-- ASSIGNMENT --
Copy, exactly and without additions, every line in the records below from the one holding "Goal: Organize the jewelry" through the one holding "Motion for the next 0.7", both ends included.

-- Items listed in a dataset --
*** Begin section ***

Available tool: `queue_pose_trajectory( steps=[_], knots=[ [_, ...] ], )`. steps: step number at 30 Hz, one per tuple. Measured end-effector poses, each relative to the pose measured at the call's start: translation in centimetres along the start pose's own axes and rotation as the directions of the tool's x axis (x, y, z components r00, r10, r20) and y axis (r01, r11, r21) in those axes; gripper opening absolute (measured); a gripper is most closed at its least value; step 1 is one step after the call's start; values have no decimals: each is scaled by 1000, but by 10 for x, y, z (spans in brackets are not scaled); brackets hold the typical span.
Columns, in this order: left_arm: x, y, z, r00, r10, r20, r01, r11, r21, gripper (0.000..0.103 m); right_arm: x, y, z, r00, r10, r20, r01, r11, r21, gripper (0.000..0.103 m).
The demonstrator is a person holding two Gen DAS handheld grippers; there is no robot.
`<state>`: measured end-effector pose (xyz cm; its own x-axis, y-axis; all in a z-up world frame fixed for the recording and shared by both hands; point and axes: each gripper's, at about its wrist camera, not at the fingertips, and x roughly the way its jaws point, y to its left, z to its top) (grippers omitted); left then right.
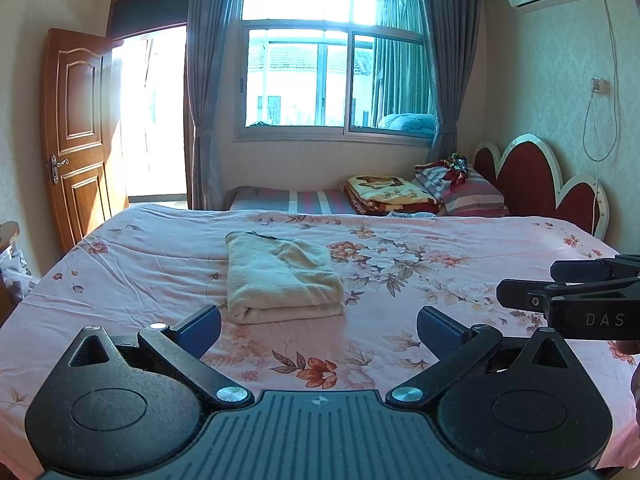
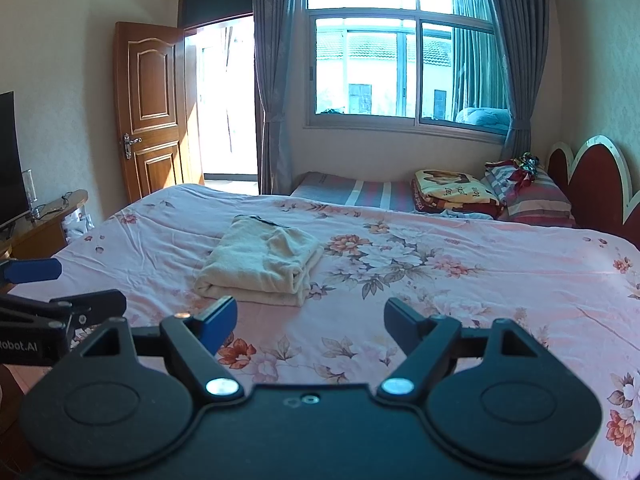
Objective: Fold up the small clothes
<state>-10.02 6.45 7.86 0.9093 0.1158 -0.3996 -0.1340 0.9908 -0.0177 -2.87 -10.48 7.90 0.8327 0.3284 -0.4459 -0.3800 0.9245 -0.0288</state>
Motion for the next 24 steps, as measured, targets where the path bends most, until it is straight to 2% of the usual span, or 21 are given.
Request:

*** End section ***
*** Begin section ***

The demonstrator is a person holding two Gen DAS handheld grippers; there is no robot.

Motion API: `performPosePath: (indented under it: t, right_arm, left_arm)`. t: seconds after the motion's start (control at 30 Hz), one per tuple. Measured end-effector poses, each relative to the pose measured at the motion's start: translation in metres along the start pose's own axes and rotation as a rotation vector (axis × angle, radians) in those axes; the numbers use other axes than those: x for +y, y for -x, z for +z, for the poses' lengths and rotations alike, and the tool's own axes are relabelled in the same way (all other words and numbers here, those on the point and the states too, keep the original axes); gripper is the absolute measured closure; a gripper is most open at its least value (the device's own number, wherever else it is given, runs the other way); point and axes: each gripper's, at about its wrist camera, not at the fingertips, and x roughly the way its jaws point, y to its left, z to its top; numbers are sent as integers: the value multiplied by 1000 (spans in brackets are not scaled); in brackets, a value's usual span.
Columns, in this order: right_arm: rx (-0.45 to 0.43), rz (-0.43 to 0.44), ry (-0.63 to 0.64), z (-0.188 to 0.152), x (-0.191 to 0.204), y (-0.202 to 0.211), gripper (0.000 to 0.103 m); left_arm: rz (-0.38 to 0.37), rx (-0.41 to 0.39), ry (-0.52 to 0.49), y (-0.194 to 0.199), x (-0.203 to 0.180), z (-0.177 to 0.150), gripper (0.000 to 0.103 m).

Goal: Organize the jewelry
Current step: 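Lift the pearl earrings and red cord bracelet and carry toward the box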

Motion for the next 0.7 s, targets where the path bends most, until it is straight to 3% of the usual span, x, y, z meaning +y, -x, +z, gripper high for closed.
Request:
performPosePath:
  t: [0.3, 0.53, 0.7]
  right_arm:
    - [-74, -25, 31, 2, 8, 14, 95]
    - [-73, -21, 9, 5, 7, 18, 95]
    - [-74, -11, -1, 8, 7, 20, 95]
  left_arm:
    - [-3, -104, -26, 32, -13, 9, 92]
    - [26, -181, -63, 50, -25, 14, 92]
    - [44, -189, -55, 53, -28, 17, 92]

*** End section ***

-- EXPECTED OUTPUT --
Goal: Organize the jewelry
Current step: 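Lift the pearl earrings and red cord bracelet and carry toward the box
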
Motion for the next 0.7 s, targets where the path bends most, until it is straight to 3% of the usual span, x, y, z meaning +y, -x, +z, gripper high for closed.

This concludes the response.